Collaboration

LMCLogoCollaboration

Have you ever heard the saying “two heads are better than one”? When thinking about collaboration between classroom teachers and media specialists, this statement couldn’t be more true. Collaboration has been shown to lead to increased student success (Marcoux, 2007). It allows teachers and media specialists to continuously improve by learning from each other in a non-threatening way (Marcoux, 2007). If students benefit and teachers benefit, then collaboration is an essential piece of the education puzzle. 

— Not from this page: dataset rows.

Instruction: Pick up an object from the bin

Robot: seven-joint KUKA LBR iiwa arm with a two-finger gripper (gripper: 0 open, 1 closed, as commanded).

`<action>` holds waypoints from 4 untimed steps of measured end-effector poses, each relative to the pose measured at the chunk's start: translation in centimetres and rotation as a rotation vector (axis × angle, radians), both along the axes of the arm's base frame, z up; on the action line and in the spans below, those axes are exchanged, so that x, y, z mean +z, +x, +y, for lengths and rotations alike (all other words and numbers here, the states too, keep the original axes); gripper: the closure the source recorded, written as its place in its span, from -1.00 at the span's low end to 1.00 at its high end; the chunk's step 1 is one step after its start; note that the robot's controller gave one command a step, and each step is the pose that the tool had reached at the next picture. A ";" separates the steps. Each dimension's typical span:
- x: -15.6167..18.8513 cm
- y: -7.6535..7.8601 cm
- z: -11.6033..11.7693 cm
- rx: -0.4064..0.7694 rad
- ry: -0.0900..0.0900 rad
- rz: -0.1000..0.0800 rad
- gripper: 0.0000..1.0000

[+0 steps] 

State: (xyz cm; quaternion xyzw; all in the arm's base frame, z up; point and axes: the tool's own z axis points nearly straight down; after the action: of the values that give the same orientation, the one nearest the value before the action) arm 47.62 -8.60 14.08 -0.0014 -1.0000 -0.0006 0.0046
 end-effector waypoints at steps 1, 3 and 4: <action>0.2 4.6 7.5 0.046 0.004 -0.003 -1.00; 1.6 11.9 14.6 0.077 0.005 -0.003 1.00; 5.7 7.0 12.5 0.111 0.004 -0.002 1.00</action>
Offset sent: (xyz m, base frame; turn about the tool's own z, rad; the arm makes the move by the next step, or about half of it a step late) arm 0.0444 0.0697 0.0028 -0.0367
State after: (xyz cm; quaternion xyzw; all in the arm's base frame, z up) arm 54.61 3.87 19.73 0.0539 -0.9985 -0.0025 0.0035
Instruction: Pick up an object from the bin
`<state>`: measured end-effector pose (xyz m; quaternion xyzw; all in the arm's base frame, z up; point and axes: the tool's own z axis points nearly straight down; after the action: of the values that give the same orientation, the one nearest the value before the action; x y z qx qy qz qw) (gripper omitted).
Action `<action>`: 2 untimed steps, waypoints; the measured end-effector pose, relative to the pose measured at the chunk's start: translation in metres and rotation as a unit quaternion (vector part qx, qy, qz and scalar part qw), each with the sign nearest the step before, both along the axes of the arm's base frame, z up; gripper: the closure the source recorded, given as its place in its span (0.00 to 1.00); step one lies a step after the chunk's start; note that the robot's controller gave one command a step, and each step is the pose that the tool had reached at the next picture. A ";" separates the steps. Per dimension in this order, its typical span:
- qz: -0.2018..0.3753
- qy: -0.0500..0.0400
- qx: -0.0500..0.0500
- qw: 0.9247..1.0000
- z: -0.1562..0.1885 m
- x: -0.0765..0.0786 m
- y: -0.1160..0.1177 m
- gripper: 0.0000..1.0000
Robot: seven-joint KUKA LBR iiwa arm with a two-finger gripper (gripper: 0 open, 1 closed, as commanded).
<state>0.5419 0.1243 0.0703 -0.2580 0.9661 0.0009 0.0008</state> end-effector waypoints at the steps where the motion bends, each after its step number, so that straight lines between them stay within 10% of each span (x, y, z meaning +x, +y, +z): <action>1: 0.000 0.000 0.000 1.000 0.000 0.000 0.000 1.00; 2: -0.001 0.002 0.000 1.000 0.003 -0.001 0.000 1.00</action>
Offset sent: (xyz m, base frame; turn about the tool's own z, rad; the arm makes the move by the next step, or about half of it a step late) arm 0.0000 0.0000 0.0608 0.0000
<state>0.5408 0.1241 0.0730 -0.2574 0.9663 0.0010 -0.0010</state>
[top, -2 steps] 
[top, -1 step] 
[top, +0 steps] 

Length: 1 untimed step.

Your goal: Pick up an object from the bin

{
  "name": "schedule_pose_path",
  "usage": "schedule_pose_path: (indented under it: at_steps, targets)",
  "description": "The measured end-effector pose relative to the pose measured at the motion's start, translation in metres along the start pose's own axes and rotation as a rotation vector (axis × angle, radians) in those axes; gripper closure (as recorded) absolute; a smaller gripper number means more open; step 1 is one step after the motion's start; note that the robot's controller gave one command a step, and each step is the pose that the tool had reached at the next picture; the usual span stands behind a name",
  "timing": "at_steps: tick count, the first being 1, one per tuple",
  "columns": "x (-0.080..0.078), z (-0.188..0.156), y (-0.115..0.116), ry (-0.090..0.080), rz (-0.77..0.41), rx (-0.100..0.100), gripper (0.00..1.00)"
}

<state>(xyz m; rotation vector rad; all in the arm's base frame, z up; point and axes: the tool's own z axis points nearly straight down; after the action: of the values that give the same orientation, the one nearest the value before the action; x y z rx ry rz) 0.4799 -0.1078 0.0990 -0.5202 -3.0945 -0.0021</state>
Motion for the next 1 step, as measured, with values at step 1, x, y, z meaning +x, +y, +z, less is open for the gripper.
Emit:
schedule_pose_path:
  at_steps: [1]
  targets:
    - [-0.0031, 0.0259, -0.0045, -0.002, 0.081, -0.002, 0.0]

There are various models and levels of collaboration; they range from sharing resources to sharing teaching and assessment responsibilities (Marcoux, 2007; Loertscher, 2000). As Common Core State Standards are implemented, some teachers and media specialists will need to rework and recreate lessons. As this process begins, there are ample opportunities to work together. If you are interested in collaborating on any level, please stop by the media center, send me an email, or sign up for a time on my schedule. Feel free to send me a topic ahead of time, so I can gather resources to have available. Below is a partial list of ideas for collaboration, but any idea is worth discussion.

Collaboration ideas:

  • SMART Response Devices
  • Database instruction
  • Search strategies
  • Note taking
  • Choosing good books
  • Making Movies
  • Glogster
  • Making PowerPoints Better
  • Inquiry Research Method
  • Citations
  • Text Evaluation
  • And many others!

If you’d like to schedule to time to send small groups of students or whole classes, feel free to sign up using the calendars in our email program. If you need to send students individually, you can send them with a pass.

The Library Media Specialist Taxonomy of Collaboration. From David Loertscher’s Taxonomies of the School Library Media Program (Libraries Unlimited, 2000).

Marcoux, B. L. (2007). Levels of collaboration: Where does your work fit in? School Library Media Activities Monthly, 24(4).